Para Vicente Battista y mis compañeros del
taller de la Biblioteca Nacional, con afecto.
Golpetea tanto dentro de mi cabeza, que finalmente logra despertarme. Ese tipito que tengo de inquilino, al que le presto el cuerpo, me exige sin dilaciones ir a tomar algo, que no puede dormir, que tiene que hablar conmigo.
Vamos a la cocina, yo me hago un té de jazmín, por la suavidad, tengo intención de volver a la cama pronto.
Él en su fantasía se toma un tequila del bueno, sin sal ni limón, respirando antes de cada sorbito, como mandan los sabedores. Y arranca:
--Quedé medio caliente la otra noche en el taller, un cuento que llevé, tan bien armado, me lo desguazaron completo.
--Desguazar, linda palabra, muy utilizada en la jerga marinera.
--Sí, y qué.
--Nada, me viene bien por la analogía, si querés escuchar lo que tengo que decir.
--Para eso estamos acá -dijo dejando su copita de mentira sobre la barra del bar de ficción-
--Armaste un cuento como si fuera una fragata, de esas que considerás bellísimas. Tres palos, mucho velamen, bordas altas y un precioso mascarón de proa, según vos.
-- Sí, y qué.
--Sigo, acordate, la equivalencia. La introducción del cuento: el mascarón explicativo, detallado…
--Sí, y apenas pasan el portalón, me lo serruchan.
--Vamos por partes. El primero que aborda es Vicente, que viene a ser el marino con más experiencia, ¿si?
--Si.
--Viene armando estos navíos hace rato largo, sabe, vive de eso, dale crédito.
--Bueno, seguí.
--El tipo va al puente y lo primero que vé es el mascarón que tanto te gusta y sentencia: -fuera con él-.
--¿Pero por qué?
--Porque desde donde él mira, esa figura dificulta la visión, puede hacer que el rumbo se pierda. La proa que hendirá la historia comienza más atrás.

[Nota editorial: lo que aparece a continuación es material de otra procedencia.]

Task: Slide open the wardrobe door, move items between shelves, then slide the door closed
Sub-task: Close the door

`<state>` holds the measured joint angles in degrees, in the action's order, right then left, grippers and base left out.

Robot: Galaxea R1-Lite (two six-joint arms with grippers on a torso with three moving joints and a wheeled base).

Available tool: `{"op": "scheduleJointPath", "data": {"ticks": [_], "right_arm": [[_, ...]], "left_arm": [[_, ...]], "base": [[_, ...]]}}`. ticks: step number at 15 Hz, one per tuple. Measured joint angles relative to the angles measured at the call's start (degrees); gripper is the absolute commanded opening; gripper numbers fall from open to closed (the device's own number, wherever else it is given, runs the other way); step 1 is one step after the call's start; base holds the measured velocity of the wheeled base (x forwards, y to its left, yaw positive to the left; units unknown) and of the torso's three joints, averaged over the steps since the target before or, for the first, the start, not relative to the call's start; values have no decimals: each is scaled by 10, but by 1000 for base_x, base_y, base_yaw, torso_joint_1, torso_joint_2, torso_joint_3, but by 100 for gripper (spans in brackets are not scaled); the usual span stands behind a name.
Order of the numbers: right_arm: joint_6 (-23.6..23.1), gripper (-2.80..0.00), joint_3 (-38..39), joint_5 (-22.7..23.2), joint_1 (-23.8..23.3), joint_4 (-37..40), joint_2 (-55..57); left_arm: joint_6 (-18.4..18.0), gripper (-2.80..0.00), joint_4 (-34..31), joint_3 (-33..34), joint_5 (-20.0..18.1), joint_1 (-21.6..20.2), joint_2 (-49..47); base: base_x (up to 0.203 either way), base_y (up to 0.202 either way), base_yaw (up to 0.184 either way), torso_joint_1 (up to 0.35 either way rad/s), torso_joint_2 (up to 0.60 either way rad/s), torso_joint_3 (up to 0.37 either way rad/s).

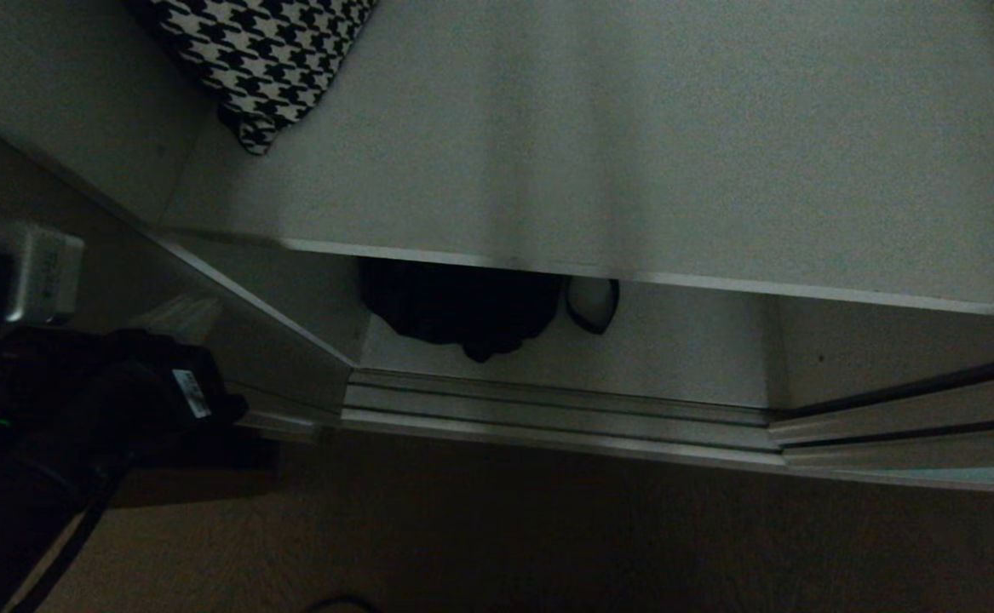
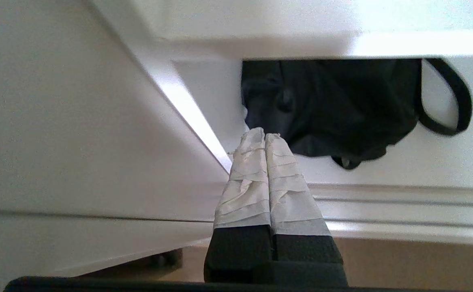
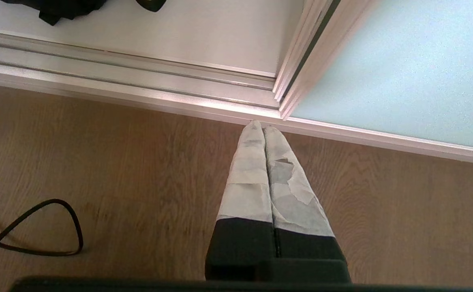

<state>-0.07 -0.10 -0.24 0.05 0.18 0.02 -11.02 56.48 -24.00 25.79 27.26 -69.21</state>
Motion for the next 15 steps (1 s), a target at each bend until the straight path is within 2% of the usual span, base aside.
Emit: {"op": "scheduleJointPath", "data": {"ticks": [5,10,15], "right_arm": [[0,-280,0,0,0,0,0],[0,-280,0,0,1,0,0],[0,-280,0,0,0,0,0]], "left_arm": [[0,-280,-89,15,39,-10,107],[-2,-280,-102,88,39,-119,218],[-1,-280,-147,168,31,-188,348]], "base": [[0,0,0,0,0,0],[0,0,0,0,0,0],[0,0,0,0,0,0]]}}
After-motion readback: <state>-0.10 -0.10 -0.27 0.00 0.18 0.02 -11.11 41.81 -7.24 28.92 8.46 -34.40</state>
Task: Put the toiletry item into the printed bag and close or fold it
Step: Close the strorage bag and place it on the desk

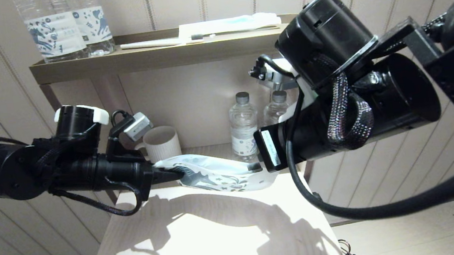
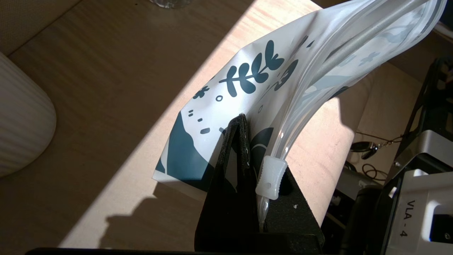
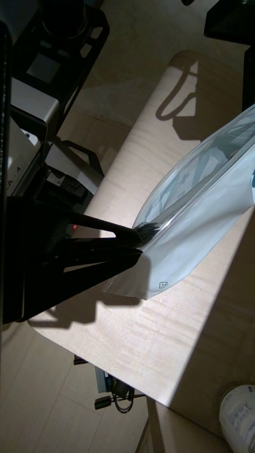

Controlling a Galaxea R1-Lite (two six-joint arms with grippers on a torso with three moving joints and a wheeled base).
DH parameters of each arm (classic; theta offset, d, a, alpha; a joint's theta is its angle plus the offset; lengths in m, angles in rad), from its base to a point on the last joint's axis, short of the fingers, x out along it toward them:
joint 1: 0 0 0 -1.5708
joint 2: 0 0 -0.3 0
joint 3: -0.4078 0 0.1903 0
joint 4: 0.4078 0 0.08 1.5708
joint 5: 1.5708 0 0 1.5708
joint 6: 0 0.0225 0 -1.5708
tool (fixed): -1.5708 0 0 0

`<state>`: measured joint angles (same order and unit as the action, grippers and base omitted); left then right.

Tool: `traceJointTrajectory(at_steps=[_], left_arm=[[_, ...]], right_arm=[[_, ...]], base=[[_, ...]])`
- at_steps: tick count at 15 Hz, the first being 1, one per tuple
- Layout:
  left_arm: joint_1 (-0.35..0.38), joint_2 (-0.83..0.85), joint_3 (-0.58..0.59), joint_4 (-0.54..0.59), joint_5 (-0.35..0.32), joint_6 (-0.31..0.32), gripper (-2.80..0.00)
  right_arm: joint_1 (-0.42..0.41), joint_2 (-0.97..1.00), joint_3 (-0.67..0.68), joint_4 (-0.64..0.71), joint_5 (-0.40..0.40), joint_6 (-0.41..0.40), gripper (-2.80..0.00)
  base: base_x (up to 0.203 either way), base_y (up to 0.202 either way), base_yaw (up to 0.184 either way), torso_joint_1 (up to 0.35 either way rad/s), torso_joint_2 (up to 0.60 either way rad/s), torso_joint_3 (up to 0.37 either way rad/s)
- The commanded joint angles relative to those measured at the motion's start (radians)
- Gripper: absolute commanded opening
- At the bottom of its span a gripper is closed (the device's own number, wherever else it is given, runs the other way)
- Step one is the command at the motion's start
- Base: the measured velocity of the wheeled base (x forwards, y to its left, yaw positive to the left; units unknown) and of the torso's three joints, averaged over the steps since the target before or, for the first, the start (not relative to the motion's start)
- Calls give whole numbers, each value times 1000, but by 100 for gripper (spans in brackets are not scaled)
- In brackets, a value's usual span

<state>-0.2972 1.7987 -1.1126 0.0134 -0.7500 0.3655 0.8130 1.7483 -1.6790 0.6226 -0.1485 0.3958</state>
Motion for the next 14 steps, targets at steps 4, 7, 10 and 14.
traceJointTrajectory(at_steps=[4,7,10,14], left_arm=[[0,2,-1,0,-5,3,-280],[0,2,-1,0,-5,2,-280],[0,1,0,0,-5,3,-280],[0,1,2,0,-5,3,-280]], right_arm=[[3,8,35,2,3,2,-280],[9,10,51,2,4,2,-280],[9,22,56,1,4,2,-280],[8,54,35,-3,1,0,-280]], base=[[0,0,0,0,0,0],[0,0,0,0,0,0],[0,0,0,0,0,0],[0,0,0,0,0,0]])
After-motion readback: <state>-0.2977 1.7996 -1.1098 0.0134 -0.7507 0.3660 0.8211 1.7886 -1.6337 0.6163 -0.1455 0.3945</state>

Luego echa una ojeada al resto del texto, - las velas - considera que hay mucho adjetivo, que pesan demasiado y dictamina –fuera con tanto trapo- sólo dejar las velas sustantivas: un foque a proa , la mayor al centro y una mesana a popa; ya son de por sí bastante contundentes.

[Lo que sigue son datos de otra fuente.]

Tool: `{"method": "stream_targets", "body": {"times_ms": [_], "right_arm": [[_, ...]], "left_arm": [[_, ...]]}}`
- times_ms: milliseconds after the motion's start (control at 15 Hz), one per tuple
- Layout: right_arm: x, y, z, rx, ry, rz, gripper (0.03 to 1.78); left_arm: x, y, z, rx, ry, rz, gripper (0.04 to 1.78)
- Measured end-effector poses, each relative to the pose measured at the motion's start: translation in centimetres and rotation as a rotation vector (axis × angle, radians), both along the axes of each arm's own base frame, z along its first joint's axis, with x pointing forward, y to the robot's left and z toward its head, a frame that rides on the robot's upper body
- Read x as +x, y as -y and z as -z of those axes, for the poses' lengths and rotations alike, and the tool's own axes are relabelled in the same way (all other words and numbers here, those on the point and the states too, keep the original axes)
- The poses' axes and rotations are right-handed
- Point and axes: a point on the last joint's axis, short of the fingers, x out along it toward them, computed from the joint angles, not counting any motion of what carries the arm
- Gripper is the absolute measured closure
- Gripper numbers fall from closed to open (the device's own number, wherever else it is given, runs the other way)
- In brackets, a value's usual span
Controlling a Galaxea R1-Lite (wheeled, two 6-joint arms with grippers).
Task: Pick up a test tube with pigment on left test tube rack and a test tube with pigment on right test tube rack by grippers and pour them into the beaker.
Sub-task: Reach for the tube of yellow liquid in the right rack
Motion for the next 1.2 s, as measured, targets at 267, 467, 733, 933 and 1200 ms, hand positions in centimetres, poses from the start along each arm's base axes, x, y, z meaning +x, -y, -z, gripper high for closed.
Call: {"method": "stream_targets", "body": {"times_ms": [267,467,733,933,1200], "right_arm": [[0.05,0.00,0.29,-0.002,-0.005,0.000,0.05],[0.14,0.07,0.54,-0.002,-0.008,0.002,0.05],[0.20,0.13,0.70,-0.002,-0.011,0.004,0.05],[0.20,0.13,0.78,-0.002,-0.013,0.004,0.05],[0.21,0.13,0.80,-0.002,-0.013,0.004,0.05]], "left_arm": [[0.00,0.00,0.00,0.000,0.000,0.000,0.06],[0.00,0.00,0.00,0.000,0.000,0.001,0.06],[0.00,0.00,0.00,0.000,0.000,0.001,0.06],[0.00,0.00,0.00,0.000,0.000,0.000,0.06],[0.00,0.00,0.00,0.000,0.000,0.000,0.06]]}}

--Y yo que había conseguido unos grupitos de calificativos, armados de a tres, y verlos así arrastrados por el fango…
No puedo decir que río para mis adentros porque allí está él y se ofendería, pero carcajeo recordando algunas máximas ya conocidas: no cacofonías, no reiteraciones, no frases hechas – como esa-.
Procurando que logre entender algo y ya agobiado por mi cansancio digo:
--¿Pensaste en la quilla?
--¿La quilla? ¿Y eso en el cuento que vendría a ser?
--El balance viejito, el balance. Con tanta obra muerta y poca quilla se te tumba al primer vientito de morondanga que gire a sotavento.
--Ahora, vos, que parecés saber tanto, ¿me podés decir qué queda del cuento, que deja?
--El inigualable placer de navegar sobre esa construcción de palabras, cuanto mas livianas mas dóciles. Y si lográs decir algo, la estela, pichón, la estela.
--Y ahora basta, si querés quedate aquí, yo me voy a la cama, que mañana te tengo que llevar de nuevo al llerta.
El tipito accede y nos acostamos en la cama, junto a la hembra tibia, inspiradora de aquella que alborotó el entendimiento y la fantasía de varios el otro día. Ella cree que somos uno, nosotros hacemos lo posible por darle el gusto.